## REQUIRED WORK
Restate all the lines below word for word, but omit the pictures.
[STORED DATA Boundary: Start]
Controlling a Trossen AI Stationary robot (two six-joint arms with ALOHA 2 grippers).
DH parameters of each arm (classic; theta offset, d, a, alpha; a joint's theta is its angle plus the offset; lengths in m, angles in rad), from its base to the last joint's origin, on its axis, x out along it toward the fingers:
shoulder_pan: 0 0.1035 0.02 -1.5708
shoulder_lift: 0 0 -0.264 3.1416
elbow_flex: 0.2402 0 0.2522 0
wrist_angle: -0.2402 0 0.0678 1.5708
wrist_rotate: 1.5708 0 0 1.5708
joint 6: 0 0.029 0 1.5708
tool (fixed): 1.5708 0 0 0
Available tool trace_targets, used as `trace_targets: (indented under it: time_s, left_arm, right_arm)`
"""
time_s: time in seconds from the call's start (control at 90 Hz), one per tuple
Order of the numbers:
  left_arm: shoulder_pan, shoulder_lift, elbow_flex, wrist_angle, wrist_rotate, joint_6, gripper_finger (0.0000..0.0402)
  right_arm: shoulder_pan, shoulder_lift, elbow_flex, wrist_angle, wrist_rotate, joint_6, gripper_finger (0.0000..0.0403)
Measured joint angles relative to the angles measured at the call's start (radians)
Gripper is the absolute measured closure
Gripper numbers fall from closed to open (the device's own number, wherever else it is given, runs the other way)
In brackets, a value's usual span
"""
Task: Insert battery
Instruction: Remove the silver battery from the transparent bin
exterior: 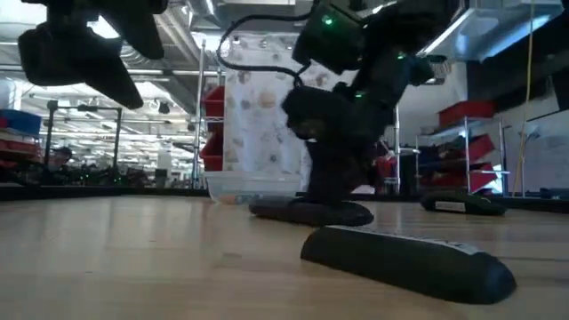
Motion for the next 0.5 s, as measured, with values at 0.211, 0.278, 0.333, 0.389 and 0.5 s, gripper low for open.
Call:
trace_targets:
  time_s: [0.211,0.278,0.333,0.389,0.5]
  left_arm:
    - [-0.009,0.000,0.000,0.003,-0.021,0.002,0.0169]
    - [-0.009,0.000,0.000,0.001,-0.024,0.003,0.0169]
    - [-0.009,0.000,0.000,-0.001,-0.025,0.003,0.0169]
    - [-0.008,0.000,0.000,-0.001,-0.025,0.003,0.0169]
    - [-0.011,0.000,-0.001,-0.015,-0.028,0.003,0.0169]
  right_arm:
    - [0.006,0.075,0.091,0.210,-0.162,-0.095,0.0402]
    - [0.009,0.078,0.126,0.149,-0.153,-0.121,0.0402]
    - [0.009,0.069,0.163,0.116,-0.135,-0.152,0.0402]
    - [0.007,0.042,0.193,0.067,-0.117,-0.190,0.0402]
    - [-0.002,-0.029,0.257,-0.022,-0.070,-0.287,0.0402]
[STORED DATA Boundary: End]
## RESPONSE TO THIS TASK
Controlling a Trossen AI Stationary robot (two six-joint arms with ALOHA 2 grippers).
DH parameters of each arm (classic; theta offset, d, a, alpha; a joint's theta is its angle plus the offset; lengths in m, angles in rad), from its base to the last joint's origin, on its axis, x out along it toward the fingers:
shoulder_pan: 0 0.1035 0.02 -1.5708
shoulder_lift: 0 0 -0.264 3.1416
elbow_flex: 0.2402 0 0.2522 0
wrist_angle: -0.2402 0 0.0678 1.5708
wrist_rotate: 1.5708 0 0 1.5708
joint 6: 0 0.029 0 1.5708
tool (fixed): 1.5708 0 0 0
Available tool trace_targets, used as `trace_targets: (indented under it: time_s, left_arm, right_arm)`
"""
time_s: time in seconds from the call's start (control at 90 Hz), one per tuple
Order of the numbers:
  left_arm: shoulder_pan, shoulder_lift, elbow_flex, wrist_angle, wrist_rotate, joint_6, gripper_finger (0.0000..0.0402)
  right_arm: shoulder_pan, shoulder_lift, elbow_flex, wrist_angle, wrist_rotate, joint_6, gripper_finger (0.0000..0.0403)
Measured joint angles relative to the angles measured at the call's start (radians)
Gripper is the absolute measured closure
Gripper numbers fall from closed to open (the device's own number, wherever else it is given, runs the other way)
In brackets, a value's usual span
"""
Task: Insert battery
Instruction: Remove the silver battery from the transparent bin
exterior: 
Motion for the next 0.5 s, as measured, with values at 0.211, 0.278, 0.333, 0.389 and 0.5 s, gripper low for open.
Call:
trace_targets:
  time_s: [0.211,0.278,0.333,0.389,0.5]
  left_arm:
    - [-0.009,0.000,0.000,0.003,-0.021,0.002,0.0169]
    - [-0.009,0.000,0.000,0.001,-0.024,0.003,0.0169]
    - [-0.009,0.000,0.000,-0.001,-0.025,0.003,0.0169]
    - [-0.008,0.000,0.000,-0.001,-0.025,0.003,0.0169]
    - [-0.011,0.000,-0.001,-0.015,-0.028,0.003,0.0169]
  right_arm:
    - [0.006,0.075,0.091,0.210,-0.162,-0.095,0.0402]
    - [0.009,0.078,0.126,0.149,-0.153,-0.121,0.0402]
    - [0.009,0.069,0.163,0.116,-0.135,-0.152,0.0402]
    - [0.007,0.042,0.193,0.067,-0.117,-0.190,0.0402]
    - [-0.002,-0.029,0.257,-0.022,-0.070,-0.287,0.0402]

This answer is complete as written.